◆ WHAT TO DO
State how many lines of the records below contain the word "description", giving the number and nothing else.

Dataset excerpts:
· · · · · · ·

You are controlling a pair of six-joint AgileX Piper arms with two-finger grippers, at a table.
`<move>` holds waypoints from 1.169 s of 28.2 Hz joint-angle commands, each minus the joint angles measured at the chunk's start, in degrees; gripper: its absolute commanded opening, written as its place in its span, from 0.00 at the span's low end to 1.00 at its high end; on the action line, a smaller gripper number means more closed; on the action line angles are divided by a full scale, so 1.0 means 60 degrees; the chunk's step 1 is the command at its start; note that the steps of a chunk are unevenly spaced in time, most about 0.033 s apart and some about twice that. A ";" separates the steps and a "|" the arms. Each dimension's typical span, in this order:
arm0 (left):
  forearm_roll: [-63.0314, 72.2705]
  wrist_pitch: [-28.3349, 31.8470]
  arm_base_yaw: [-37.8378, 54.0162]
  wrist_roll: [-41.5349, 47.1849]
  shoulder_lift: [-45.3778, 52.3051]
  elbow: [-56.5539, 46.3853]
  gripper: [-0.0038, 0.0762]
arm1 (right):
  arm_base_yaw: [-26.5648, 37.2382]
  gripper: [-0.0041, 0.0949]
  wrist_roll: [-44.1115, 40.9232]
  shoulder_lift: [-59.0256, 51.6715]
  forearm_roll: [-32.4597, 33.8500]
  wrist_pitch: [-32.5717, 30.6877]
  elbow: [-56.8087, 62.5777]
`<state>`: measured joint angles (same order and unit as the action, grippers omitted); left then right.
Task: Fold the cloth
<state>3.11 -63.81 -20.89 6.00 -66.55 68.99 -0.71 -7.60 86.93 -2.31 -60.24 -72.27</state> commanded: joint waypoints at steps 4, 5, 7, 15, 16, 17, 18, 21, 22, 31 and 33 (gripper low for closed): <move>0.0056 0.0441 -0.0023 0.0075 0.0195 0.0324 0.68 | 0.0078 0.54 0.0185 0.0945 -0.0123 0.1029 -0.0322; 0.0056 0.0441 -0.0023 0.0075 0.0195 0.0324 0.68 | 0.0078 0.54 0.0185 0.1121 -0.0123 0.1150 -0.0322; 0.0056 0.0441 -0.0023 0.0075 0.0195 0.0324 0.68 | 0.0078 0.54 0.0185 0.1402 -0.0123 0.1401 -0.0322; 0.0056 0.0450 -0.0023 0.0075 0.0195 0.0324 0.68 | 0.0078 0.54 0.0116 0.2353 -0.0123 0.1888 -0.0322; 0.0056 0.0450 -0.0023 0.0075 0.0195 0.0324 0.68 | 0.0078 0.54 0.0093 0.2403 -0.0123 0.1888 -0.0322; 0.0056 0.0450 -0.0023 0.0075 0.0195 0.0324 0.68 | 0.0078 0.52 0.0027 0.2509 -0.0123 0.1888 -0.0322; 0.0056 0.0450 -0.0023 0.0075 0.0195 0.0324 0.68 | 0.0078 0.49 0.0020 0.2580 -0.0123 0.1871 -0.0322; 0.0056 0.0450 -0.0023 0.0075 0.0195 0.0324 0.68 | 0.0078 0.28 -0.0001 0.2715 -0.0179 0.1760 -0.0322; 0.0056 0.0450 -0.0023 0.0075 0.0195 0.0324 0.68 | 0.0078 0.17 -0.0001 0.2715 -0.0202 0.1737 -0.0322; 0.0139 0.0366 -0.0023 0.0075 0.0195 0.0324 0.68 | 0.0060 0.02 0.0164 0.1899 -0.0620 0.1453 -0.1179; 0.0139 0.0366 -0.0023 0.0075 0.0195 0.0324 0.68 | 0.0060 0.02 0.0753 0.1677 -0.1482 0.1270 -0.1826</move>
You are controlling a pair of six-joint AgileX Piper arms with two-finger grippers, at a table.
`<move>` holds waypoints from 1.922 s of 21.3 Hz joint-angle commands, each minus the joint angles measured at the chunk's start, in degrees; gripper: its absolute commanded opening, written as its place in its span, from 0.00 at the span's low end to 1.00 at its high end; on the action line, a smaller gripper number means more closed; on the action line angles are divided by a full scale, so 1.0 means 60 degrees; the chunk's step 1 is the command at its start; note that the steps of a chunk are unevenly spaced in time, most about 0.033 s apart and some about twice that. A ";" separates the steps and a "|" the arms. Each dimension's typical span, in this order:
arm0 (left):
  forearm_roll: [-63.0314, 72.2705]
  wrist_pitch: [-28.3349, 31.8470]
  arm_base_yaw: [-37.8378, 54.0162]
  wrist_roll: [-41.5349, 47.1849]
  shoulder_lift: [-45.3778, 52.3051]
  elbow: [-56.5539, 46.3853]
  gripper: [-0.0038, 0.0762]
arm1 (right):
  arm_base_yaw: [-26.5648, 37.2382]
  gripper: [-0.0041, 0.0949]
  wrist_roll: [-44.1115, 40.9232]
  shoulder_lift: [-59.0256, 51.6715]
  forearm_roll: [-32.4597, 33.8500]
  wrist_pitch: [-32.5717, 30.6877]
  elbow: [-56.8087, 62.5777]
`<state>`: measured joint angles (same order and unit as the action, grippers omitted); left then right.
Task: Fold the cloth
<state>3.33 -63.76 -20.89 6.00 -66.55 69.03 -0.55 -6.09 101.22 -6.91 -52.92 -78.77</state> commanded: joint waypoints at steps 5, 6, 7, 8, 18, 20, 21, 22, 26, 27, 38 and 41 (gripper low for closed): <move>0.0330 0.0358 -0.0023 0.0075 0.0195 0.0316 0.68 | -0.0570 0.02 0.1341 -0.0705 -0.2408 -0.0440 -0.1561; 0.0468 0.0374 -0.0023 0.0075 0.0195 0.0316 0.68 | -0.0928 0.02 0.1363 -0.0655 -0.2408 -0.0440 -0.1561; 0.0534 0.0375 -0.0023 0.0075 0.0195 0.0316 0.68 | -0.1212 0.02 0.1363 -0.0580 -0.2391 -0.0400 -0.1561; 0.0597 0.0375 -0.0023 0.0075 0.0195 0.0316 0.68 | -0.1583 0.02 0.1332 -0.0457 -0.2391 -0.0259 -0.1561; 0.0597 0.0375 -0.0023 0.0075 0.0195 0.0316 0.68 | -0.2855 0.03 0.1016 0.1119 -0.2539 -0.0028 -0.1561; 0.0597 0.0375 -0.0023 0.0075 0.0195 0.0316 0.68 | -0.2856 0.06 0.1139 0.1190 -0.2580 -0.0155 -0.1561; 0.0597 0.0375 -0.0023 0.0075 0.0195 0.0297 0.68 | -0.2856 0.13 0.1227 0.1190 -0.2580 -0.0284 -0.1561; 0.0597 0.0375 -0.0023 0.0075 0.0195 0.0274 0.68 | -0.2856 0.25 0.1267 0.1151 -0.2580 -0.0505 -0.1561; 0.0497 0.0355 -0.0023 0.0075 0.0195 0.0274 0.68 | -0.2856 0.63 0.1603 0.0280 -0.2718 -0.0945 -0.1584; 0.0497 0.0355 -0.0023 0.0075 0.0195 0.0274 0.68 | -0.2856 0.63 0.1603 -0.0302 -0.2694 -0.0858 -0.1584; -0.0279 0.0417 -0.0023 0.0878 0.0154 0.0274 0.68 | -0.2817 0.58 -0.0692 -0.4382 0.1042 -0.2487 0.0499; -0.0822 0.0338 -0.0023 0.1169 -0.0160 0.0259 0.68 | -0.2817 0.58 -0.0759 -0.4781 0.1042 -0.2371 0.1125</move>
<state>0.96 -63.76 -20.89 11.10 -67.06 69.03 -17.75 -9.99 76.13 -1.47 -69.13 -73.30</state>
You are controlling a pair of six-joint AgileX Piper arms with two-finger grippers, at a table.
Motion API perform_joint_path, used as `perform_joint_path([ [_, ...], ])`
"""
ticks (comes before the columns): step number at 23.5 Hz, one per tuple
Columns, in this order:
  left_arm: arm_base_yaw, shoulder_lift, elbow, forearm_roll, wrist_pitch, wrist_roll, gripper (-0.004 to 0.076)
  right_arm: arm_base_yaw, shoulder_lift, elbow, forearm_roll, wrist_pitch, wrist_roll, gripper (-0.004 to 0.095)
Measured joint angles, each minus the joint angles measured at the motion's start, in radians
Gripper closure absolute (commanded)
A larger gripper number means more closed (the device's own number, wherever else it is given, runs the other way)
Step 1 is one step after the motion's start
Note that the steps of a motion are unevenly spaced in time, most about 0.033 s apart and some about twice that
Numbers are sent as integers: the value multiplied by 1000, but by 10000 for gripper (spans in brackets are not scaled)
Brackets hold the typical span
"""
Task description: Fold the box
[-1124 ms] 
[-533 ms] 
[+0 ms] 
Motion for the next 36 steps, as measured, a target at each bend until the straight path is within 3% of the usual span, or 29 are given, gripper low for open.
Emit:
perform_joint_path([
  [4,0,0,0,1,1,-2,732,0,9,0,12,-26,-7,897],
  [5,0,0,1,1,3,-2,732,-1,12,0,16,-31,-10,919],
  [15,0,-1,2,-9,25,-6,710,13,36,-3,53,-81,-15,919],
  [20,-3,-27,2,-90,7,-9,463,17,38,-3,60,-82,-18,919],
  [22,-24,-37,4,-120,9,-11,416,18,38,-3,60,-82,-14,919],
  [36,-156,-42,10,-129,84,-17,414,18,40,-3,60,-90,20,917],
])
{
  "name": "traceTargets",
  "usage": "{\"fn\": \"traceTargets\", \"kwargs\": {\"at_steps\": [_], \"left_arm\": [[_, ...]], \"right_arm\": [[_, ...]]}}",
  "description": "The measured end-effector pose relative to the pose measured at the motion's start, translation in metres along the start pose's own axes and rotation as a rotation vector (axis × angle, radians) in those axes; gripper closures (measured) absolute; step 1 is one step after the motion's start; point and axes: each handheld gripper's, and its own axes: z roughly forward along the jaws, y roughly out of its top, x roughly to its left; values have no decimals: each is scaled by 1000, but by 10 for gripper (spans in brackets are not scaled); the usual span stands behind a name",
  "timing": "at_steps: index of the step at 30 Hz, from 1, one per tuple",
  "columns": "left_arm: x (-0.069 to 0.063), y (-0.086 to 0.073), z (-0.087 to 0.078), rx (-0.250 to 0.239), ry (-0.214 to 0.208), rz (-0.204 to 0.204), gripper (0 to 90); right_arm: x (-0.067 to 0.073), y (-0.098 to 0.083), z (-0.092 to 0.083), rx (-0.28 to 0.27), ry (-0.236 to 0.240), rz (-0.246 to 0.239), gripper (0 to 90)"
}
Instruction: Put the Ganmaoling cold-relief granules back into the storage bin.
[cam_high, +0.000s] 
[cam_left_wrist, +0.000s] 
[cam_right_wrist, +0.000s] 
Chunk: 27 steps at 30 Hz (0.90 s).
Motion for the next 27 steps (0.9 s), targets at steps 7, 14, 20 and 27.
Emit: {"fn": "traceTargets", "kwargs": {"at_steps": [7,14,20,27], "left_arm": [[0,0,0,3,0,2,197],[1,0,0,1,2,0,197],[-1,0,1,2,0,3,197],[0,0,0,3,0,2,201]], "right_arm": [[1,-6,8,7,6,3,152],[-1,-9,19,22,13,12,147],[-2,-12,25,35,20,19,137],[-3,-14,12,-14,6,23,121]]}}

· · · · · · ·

◆ ANSWER TO THE EXERCISE
2